Extracted data entries:
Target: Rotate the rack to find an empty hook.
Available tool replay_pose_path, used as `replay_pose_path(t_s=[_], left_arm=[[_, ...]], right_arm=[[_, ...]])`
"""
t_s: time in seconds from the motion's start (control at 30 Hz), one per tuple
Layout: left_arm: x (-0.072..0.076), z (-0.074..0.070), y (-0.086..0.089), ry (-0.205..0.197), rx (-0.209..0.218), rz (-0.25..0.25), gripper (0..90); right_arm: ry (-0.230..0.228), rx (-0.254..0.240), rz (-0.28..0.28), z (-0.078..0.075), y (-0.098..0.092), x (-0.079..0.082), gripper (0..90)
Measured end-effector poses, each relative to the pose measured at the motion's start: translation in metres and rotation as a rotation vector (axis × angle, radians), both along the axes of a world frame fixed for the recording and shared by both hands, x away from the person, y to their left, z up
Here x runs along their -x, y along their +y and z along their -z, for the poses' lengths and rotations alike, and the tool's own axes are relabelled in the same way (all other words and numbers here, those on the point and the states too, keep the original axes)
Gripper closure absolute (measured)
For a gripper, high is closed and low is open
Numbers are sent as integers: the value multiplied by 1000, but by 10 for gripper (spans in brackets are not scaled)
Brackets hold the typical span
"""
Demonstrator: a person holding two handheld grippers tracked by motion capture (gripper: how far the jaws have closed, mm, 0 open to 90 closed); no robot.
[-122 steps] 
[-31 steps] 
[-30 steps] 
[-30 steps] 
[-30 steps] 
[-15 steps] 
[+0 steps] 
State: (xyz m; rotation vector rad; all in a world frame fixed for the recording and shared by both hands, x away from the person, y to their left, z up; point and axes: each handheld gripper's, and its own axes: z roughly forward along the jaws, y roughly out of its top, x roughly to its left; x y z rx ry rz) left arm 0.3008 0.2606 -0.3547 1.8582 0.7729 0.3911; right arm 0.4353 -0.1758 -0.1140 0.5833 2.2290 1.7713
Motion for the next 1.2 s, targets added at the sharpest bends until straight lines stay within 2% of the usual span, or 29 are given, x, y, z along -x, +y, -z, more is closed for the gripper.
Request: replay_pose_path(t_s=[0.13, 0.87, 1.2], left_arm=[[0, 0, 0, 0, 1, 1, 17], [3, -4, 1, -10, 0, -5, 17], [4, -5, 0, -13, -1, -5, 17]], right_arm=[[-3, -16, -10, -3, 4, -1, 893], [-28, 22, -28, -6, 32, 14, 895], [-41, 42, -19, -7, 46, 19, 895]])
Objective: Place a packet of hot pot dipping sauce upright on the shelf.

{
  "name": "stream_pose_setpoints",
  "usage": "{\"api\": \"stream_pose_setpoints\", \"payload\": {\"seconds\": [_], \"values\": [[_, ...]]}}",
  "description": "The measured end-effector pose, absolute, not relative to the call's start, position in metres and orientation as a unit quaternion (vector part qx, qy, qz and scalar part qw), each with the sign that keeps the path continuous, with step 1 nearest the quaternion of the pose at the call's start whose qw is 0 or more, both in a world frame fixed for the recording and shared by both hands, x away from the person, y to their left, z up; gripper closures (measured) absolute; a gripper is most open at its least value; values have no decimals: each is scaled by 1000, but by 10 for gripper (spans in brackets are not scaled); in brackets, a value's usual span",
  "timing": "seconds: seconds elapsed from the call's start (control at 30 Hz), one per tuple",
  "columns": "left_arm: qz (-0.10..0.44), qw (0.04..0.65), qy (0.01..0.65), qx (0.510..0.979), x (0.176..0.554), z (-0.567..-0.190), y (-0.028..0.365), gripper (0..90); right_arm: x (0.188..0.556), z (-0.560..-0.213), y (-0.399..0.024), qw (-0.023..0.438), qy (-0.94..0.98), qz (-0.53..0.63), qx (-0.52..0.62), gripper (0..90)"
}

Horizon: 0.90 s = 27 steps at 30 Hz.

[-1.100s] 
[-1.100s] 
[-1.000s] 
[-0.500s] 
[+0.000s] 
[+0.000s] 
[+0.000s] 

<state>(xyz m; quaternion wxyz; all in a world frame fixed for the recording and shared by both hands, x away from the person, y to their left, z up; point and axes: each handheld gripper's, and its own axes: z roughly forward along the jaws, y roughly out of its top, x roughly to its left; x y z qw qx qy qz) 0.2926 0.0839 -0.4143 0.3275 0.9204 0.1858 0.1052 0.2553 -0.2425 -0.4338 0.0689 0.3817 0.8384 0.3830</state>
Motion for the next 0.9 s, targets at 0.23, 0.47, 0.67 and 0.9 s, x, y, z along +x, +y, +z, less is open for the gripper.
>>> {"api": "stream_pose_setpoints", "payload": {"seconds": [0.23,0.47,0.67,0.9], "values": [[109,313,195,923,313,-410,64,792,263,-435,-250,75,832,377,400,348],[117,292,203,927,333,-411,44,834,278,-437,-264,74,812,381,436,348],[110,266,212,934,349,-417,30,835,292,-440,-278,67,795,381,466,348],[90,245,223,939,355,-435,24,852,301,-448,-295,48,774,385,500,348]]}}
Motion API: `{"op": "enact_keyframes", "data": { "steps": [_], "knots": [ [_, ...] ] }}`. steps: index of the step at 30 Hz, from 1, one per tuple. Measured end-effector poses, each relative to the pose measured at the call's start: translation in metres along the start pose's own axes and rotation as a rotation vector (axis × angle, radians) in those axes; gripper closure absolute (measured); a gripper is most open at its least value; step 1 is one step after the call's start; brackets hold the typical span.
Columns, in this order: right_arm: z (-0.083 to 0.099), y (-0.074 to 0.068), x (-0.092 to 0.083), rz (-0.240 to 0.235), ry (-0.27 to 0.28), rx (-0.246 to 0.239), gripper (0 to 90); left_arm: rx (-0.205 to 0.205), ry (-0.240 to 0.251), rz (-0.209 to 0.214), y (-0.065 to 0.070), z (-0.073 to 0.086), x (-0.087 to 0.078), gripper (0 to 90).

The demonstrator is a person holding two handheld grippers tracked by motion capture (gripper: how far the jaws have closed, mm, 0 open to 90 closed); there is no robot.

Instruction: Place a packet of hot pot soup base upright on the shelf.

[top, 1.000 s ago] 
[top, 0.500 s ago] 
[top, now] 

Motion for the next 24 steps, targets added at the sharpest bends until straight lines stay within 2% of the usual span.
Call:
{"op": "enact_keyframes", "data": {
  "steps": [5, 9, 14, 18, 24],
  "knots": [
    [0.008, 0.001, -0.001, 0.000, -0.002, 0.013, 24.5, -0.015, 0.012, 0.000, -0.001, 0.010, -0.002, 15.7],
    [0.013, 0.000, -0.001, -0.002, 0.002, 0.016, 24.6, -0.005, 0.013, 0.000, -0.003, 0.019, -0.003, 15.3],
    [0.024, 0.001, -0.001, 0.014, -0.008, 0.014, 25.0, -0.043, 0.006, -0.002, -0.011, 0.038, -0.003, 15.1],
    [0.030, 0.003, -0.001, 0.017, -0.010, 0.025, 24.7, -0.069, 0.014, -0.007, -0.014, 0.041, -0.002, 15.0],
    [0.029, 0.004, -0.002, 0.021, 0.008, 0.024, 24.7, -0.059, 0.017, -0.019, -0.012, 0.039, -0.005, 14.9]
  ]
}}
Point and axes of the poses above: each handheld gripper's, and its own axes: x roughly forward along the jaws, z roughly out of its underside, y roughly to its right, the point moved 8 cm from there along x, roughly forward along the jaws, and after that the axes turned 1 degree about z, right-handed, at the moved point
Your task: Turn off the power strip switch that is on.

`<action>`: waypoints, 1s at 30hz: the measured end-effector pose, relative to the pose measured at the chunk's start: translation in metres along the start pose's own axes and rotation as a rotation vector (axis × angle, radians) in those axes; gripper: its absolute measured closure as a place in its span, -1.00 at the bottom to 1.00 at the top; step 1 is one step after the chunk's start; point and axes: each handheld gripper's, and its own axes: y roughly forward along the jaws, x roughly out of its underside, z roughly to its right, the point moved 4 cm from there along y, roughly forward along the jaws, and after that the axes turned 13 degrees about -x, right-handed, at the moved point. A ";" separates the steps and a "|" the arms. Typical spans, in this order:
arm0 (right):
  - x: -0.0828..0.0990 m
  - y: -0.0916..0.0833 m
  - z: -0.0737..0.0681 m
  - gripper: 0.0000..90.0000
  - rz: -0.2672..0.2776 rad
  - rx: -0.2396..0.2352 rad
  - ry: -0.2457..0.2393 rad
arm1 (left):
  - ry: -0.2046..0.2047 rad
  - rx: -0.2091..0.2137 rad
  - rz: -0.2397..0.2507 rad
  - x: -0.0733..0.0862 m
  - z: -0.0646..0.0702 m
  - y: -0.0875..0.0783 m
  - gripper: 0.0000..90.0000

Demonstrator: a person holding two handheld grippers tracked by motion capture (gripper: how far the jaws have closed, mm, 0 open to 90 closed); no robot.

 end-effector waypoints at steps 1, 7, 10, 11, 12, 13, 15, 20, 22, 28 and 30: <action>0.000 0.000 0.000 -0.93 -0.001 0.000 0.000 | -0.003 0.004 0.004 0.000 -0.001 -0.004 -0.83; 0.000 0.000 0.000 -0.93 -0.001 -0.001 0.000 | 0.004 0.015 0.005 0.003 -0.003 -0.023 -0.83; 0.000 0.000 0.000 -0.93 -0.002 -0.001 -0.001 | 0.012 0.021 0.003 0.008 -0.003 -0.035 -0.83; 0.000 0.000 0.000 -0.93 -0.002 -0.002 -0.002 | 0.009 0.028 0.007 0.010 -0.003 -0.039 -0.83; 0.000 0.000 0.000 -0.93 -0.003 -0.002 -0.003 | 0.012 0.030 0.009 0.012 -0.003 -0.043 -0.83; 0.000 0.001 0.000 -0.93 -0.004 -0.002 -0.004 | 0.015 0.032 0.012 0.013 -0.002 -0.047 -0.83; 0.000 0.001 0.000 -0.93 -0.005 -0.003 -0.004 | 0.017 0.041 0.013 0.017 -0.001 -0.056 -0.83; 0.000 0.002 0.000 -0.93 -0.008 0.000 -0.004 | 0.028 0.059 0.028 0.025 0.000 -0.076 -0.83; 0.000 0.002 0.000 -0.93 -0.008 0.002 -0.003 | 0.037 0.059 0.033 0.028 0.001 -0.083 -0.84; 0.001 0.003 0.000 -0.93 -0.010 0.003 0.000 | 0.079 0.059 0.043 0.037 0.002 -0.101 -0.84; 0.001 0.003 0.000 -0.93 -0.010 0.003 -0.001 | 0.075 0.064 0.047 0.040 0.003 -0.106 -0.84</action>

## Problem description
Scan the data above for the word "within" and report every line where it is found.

## Exercise output
Motion for the next 1.2 s, targets added at the sharpest bends until straight lines stay within 2% of the usual span, or 29 are given, x, y, z along -x, +y, -z, more is closed for the gripper.
Motion for the next 24 steps, targets added at the sharpest bends until straight lines stay within 2% of the usual span.

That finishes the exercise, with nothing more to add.